Perhaps your school allowed you to sit and write care plans like this student's did---and that's FINE; however, there were FIVE students in THE (not "OUR") nursing station, and we had MANY MANY MANY orders to transcribe/fax, etc....not to mention the doctors and nurse practitioners had nowhere to sit. I also should've mentioned that we have AMPLE places for students to sit to look things up, they are allowed to take the chart to a HUGE breakroom we have just for them, and yes, do some paperwork. As per YOUR request, I would LOVE to take my pantyhose out of the wad they were in if the students would do all our orders and answer all our calllights! ---oh yea, and be observant of the docs/NPs who had no chairs....

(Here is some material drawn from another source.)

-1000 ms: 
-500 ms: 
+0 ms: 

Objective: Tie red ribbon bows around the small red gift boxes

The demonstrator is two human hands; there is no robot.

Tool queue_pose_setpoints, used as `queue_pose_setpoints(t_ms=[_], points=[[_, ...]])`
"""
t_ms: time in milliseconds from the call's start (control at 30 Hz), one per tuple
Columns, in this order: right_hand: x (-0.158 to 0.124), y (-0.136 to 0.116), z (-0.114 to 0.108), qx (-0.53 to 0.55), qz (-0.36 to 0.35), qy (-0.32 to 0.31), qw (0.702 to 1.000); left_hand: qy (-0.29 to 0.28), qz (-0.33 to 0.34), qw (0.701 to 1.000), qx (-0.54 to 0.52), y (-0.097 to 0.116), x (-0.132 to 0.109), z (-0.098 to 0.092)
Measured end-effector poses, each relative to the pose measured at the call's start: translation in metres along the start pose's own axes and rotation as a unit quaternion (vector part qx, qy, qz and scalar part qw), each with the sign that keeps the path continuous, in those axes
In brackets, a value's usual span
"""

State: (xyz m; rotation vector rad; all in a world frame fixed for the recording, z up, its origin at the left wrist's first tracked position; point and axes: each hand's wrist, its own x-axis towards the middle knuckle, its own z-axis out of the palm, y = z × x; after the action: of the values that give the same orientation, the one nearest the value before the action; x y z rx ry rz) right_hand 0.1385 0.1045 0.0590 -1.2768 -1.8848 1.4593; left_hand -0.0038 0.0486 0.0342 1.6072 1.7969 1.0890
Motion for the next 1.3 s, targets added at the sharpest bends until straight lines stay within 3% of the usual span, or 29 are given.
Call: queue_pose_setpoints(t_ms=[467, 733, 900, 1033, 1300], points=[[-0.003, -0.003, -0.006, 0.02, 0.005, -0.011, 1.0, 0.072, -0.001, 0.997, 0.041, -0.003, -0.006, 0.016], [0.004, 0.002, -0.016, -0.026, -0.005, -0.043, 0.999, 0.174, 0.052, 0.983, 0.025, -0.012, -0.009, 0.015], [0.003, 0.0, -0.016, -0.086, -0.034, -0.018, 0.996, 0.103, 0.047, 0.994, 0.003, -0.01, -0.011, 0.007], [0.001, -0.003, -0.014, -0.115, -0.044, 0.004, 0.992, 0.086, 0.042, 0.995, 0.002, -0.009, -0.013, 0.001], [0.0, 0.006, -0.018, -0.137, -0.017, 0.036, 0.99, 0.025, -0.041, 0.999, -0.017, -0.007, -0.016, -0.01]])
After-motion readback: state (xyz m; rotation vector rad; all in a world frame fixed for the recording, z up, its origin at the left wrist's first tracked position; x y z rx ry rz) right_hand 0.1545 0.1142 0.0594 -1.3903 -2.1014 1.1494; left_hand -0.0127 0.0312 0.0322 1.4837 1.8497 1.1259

ALSO, we STAFF **have** to be able to hear the MULTIPLE call light requests (which can only be heard at the NURSES STATION)so that when
3 patients ask for pain meds at the same time, and one is yelling out that they're vomiting, and a family member is calling out that the patient just FELL, I can get to them quicker.
SORRY, but we have to be at the nurse's station to hear all of these things.
I DO take many, many students under my wing----I ENJOY students who WANT TO LEARN! I was simply complaining about ONE who complained of BORDEOM last week, and then this week, she REFUSED a CLINICAL skill! :banghea
Do you not agree that MOST students would NOT refuse wound care (or anything) as opposed to saying in a snotty tone "I DONT HAVE TIME"? Oh, and to let you know, I was STILL nice to them and explained NICELY that some of our doctors were there and needed a chair----
It's not so surprising that there are some lazy nurse students, when there are sometimes lazy nurses, lazy CNAs, lazy doctors....some people just don't get the teamwork thing....
Then again, some people do, and are great, and motivated...but even the great nurses/doctors/techs sometimes get "caught" not being all that they could be. I'm a much better CNA on the 3-11 shift than I am on the 11-7 shift....almost like David Banner versus Incredible Hulk!
My point is, often I read on here different groups complaining about other groups: nurses who think all CNAs are lazy, CNAs who think all nurses are hypocritical or mean, nurse students who think all clinical instructors are out to get them, and all of us who KNOW that doctors can't write legibly to save their lives (i spent some time as a unit secretary LOL)
Someone (not in the medical field) once told me that the definition of a team is people who go out of their way to make each other look good. That blew me away. So when someone isn't pulling their weight, we have to find ways to get them on board without screaming at them or throwing their stethoscope in with the biohazard waste.
Or maybe, just maybe, these students need a spanking! bring back corporal punishment!
pedseducator
41 Posts
I am an instructor for a community college and would NEVER allow my students to act in this manner--they would be asked to leave and never come back. Where are the instructors in this situation?